The historical question concerning the origin of indirect exchange and money is afterall of no concern to praxeology.  The only relevant thing is that indirect exchange and money exist because the conditions for their existence were and are present. If this is so, praxeology does not need to resort to the hypothesis that authoritarian decree or a covenant invented these modes of exchanging.  The étatists may if they like continue to ascribe the "invention" of money to the state, however unlikely this may be (Mises 1963, pp. 406-407).
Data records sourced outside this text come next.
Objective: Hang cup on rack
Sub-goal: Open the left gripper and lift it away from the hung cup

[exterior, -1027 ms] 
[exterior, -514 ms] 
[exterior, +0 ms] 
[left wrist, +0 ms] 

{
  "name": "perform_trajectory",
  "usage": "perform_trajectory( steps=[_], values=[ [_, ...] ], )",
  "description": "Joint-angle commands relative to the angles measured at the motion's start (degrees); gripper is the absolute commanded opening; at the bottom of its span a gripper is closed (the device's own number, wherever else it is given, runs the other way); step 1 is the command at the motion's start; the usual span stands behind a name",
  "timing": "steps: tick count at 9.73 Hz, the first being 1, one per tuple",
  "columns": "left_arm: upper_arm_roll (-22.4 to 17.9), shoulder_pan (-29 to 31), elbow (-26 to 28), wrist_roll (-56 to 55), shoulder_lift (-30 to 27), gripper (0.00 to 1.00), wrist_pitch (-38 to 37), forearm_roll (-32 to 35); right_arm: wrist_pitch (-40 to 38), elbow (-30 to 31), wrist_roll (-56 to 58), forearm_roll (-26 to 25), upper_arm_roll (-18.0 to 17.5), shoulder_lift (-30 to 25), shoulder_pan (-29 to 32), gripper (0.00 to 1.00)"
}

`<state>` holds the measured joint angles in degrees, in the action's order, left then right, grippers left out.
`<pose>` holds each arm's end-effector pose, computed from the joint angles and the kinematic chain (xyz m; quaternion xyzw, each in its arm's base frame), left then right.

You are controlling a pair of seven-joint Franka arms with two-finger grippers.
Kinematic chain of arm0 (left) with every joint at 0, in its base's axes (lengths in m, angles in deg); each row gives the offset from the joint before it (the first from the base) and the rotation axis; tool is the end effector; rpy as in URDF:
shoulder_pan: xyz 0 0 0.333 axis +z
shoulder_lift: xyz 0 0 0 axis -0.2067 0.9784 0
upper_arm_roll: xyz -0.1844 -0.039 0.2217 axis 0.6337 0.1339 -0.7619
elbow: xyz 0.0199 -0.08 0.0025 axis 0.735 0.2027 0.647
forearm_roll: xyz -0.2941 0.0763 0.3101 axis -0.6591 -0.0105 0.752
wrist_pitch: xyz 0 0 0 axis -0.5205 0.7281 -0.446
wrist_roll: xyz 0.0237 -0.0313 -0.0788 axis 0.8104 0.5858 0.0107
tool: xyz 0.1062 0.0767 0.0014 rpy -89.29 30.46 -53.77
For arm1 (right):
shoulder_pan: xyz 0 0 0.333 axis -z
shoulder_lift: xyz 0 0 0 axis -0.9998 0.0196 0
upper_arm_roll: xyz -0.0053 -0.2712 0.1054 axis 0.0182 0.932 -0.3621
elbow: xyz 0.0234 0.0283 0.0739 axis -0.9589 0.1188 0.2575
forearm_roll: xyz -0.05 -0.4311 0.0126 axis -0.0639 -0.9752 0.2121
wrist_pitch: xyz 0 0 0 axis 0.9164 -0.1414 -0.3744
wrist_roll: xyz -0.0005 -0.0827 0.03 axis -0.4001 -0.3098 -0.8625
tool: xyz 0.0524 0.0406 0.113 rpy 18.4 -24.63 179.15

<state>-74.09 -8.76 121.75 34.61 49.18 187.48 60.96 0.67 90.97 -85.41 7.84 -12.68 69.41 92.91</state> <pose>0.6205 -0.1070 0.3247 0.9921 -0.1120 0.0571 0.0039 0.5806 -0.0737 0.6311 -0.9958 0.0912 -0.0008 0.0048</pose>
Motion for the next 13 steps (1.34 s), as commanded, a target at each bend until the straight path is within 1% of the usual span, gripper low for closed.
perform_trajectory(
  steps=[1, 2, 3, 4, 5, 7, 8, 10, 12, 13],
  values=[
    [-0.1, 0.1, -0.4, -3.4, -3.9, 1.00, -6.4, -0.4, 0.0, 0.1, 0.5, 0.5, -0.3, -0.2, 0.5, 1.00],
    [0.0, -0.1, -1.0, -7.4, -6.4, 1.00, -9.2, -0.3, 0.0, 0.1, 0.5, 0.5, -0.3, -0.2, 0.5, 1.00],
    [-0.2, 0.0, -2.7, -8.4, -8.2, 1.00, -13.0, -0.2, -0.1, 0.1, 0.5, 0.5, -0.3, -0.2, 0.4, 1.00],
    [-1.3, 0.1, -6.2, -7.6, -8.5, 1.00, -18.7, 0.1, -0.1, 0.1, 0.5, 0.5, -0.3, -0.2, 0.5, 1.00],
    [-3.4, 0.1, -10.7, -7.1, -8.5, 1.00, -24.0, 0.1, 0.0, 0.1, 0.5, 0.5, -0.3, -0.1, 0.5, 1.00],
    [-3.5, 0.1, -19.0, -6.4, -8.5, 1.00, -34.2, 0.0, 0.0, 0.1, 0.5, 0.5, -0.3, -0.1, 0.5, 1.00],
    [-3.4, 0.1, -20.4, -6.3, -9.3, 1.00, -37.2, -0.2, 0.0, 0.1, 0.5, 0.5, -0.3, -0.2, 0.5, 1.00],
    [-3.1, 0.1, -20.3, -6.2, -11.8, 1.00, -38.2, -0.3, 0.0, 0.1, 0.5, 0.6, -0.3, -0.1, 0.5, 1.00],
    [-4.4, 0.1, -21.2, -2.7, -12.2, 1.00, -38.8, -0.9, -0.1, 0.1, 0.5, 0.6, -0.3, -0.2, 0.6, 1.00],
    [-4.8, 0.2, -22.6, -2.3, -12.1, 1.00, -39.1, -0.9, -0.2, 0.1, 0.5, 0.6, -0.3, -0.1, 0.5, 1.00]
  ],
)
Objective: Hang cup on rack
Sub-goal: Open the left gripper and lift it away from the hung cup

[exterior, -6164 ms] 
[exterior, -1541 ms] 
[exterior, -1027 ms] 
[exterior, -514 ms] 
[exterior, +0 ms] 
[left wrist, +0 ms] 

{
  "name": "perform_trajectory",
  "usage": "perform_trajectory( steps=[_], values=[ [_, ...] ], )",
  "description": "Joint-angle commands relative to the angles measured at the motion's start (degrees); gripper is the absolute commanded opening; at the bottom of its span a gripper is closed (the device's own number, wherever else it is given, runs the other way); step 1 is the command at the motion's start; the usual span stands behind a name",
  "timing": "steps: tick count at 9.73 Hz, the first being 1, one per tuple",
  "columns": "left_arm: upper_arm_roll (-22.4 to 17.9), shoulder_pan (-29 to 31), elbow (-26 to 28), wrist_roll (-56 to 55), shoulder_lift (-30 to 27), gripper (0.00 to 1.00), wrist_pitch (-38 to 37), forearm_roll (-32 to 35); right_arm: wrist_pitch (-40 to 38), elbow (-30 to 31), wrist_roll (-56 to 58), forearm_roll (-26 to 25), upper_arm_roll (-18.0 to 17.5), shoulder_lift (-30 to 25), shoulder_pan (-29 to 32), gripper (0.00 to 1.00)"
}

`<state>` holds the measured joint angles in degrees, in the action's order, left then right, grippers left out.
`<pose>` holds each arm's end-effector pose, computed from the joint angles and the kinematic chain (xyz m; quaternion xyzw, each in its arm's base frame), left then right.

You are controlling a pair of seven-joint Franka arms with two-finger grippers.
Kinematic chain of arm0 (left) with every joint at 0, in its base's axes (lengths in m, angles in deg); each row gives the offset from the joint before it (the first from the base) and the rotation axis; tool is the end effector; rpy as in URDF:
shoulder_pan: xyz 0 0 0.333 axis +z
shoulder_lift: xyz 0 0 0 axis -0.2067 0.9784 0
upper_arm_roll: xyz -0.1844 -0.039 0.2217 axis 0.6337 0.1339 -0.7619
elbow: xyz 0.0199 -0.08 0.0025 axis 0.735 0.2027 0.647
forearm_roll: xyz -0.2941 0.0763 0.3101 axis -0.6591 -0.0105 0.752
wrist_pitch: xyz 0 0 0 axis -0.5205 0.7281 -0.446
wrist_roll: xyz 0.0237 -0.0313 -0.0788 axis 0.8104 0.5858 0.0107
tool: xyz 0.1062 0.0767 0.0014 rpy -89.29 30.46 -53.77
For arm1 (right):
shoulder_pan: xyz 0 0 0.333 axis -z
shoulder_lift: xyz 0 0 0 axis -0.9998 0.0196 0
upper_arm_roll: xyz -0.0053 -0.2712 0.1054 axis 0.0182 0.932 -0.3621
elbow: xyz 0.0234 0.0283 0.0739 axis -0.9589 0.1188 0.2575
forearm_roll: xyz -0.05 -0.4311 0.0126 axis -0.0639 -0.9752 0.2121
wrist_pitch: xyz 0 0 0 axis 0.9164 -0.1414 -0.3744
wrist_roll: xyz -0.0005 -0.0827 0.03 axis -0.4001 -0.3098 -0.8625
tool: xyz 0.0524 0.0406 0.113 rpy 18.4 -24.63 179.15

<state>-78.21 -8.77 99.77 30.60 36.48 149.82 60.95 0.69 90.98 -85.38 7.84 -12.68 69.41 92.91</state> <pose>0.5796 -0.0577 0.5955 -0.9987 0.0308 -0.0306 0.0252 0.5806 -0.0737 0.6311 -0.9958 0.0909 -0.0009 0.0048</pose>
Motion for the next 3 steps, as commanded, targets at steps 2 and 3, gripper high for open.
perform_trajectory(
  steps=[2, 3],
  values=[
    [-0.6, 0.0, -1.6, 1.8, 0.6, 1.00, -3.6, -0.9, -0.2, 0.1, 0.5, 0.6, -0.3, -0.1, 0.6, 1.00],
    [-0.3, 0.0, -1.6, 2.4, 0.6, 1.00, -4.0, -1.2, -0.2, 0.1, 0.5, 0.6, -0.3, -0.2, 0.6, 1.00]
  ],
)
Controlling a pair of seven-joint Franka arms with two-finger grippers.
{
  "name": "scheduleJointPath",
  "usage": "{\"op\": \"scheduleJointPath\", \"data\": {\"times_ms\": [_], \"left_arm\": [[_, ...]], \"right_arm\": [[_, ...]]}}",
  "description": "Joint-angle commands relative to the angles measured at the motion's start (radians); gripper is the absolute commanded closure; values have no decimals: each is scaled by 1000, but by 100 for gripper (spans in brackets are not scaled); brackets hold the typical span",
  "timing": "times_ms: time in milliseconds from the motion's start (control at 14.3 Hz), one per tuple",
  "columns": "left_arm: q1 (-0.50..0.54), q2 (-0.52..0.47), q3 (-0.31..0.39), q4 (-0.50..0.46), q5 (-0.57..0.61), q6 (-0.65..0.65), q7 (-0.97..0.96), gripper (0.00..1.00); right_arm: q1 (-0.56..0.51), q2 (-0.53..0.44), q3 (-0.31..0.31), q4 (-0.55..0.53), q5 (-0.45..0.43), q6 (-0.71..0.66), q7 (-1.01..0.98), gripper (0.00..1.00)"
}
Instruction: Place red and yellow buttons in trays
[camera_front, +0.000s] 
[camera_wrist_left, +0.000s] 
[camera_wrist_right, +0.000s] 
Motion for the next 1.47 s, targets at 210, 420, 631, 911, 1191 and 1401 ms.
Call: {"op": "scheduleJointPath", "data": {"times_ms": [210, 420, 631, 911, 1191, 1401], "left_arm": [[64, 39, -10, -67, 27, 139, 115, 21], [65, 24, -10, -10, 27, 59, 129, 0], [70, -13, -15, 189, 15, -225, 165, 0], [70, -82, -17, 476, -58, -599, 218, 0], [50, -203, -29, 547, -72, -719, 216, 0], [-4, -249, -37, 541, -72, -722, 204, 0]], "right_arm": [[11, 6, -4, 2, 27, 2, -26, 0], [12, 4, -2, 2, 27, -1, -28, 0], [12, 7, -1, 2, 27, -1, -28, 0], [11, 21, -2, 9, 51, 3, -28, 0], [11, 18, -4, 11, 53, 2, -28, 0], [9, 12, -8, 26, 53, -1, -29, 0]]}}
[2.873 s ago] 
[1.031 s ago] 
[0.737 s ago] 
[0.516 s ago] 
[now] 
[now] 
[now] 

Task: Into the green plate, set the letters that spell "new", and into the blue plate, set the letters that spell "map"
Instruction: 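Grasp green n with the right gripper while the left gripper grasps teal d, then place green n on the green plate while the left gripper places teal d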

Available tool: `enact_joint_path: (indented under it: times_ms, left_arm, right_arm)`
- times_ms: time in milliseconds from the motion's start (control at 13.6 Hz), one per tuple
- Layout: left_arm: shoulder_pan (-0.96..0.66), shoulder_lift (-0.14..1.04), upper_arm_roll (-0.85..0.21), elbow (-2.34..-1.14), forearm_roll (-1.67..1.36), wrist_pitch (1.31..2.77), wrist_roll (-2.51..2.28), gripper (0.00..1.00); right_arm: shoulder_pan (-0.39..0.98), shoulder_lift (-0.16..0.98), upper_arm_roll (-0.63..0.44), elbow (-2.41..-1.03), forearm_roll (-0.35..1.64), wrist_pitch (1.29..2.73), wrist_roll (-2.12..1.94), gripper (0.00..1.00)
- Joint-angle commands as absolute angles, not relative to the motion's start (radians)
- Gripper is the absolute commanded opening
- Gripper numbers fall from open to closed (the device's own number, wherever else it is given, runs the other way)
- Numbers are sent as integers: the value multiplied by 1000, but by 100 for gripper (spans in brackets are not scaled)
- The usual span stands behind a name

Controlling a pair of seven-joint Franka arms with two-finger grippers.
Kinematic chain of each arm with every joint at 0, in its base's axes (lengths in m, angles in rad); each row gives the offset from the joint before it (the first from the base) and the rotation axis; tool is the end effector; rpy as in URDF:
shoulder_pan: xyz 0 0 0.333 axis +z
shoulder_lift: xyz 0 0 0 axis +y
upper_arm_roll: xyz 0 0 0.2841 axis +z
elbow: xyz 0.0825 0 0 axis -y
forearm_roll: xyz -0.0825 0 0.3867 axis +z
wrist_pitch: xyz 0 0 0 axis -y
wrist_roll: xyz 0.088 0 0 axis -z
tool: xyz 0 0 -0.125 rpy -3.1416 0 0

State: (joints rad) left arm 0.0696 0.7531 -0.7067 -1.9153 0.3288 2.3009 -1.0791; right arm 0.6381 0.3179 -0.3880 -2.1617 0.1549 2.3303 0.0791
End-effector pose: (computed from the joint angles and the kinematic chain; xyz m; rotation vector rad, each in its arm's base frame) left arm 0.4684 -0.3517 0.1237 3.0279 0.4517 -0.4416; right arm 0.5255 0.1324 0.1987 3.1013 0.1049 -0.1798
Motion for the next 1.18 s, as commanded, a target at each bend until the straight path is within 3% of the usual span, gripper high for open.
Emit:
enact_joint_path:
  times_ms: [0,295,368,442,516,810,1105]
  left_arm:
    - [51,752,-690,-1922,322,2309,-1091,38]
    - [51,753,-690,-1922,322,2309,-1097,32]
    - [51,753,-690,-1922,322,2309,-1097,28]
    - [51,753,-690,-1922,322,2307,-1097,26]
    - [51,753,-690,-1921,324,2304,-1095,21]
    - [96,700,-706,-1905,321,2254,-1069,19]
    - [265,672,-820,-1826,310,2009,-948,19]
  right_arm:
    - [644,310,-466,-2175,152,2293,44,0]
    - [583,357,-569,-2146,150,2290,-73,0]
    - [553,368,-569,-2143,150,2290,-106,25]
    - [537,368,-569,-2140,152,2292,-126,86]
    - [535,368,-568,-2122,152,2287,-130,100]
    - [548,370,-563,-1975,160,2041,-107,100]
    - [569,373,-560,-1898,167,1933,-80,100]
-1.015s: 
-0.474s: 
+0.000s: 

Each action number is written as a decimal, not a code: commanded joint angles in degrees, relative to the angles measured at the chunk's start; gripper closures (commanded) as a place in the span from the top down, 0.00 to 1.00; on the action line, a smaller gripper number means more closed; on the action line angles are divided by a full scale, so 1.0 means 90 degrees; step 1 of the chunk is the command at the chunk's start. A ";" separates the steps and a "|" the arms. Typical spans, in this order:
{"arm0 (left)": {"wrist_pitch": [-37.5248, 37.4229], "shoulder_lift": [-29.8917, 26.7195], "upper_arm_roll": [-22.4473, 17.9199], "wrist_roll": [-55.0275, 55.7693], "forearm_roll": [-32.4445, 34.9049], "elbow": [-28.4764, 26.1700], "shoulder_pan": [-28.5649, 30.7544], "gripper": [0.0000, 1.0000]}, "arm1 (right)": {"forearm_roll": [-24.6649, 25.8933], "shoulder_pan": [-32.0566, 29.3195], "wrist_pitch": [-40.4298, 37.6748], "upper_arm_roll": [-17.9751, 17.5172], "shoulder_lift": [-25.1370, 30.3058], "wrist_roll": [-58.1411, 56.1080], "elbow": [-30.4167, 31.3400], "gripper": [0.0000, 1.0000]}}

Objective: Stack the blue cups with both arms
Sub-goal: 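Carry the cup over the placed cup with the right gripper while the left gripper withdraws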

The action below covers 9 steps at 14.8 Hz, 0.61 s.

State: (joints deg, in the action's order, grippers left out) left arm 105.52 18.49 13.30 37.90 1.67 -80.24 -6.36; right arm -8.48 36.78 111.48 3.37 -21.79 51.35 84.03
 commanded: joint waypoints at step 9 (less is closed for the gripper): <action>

In Mises' complaints about a state theory of money, hints of the Methodenstreit are evident.  Knapp was part of the German Historical School and at the time there was a major clash between the Historical School who believed that economic truth could only be ascertained through studying the pecularities of history and real world institutions, and the Austrian School, of which Menger and Mises were part, who argued that exact laws comparable to those in the physical sciences could be formulated.  Oversimplifying a bit, one might say it was a struggle over whether economics was to be an empirical or theoretical discipline.

That Mises and Knapp were on different sides of the Methodenstreit may explain the unsympathetic reading that Mises gave The State Theory of Money.  A more careful reading would have shown that there is nothing in Knapp's exposition that is inconsistent with the account of the evolution of commodity money given by Menger (1892).  Knapp admits that commodity money to which state money is historically linked arises from the free play of economic interests, as economic agents seek a better means of exchange than barter.  The only difference would be that Knapp might claim that Menger's story is properly regarded as an historical account.[1]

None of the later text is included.